GentleRain dramatically reduces the size of necessary metadata to track dependencies. We only
need a single integer to track dependencies. It also reduces the message complexity signiﬁcantly,
because partitions do not need to communicate with each other for each replicate message they
receive. Instead, they communicate with each other only periodically. Alongside these beneﬁts,
GentleRain suﬀers from two important problems. The ﬁrst problem is the sensitivity on the
accuracy of the physical clocks. Both the correctness and the performance of GentleRain depends
on the accuracy of the physical clocks. Speciﬁcally, the correctness of GentleRain is compromised
if the physical clock goes backward– an anomaly that happens in practice. The performance is also
aﬀected by the wait time before write operations because of clock skew between partitions. The
negative impact of this problem is intensiﬁed in the context of query ampliﬁcation where a single
end user request translates to many internal requests. We focus on this problem in more detail in
Section 5.1. COPS and Orbe do not delay any write operation.

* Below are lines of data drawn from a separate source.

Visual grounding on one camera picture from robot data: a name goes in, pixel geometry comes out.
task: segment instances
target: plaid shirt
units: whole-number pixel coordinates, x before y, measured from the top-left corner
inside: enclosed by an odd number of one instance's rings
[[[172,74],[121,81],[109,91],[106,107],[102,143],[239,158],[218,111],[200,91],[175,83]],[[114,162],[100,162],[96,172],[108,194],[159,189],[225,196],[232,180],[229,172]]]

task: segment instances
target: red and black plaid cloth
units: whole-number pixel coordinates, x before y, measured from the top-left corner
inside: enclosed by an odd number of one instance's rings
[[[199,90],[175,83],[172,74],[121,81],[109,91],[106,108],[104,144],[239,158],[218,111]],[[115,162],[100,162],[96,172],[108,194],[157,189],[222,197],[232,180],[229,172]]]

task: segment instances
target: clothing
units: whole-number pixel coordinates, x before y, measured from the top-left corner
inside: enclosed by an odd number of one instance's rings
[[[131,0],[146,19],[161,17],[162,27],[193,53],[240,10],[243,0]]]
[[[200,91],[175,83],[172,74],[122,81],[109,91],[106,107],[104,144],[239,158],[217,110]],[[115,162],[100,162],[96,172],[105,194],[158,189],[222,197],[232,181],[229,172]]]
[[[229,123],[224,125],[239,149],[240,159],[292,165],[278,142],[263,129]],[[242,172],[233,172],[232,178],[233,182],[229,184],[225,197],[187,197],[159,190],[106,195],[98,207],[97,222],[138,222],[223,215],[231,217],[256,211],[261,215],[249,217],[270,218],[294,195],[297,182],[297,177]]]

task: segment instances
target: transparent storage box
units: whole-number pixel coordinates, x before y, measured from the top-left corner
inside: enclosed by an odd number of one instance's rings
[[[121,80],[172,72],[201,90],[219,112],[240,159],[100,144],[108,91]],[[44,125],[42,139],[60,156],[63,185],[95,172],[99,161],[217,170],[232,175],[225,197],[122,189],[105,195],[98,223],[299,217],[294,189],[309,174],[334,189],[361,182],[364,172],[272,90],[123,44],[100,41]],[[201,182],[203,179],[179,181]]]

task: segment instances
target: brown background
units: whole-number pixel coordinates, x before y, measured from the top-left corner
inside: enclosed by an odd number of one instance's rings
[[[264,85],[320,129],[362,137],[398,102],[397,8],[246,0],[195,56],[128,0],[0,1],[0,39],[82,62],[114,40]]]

Another issue of GentleRain is the delay before making versions visible in remote replicas.
Note that the GST is the minimum entry of all version vectors of all partitions inside a replica.

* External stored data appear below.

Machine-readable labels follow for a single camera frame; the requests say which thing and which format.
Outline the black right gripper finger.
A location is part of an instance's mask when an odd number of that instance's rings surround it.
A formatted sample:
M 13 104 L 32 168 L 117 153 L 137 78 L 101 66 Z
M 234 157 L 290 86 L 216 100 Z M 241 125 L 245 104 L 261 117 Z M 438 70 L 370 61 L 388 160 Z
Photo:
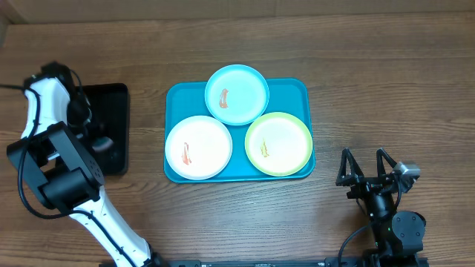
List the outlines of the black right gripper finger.
M 391 167 L 394 168 L 397 163 L 396 161 L 386 152 L 385 149 L 379 148 L 376 151 L 376 165 L 377 165 L 377 174 L 378 177 L 383 177 L 386 175 L 386 170 L 384 168 L 384 163 L 383 160 L 386 161 L 386 163 Z
M 338 170 L 338 179 L 363 178 L 364 174 L 356 162 L 349 148 L 341 152 L 341 164 Z

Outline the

Thus, even only a single entry can hold GST small, increasing the delay before making new version
visible to the clients. This leads to high visibility latency when even a single partition is slow
(e.g. due to garbage collection, high load, or even failure), even if a version does not have any
dependency hosting by that partition. Waiting for a partition that does not host any dependency of
a version does not occur in COPS or Orbe. However, even in Orbe and COPS we need to delay
the visibility of a version v if the partition hosting one of its dependencies is slow. Such delay is
unnecessary for a client never wants to read dependencies of v. Based on this intuition, Mehdi et.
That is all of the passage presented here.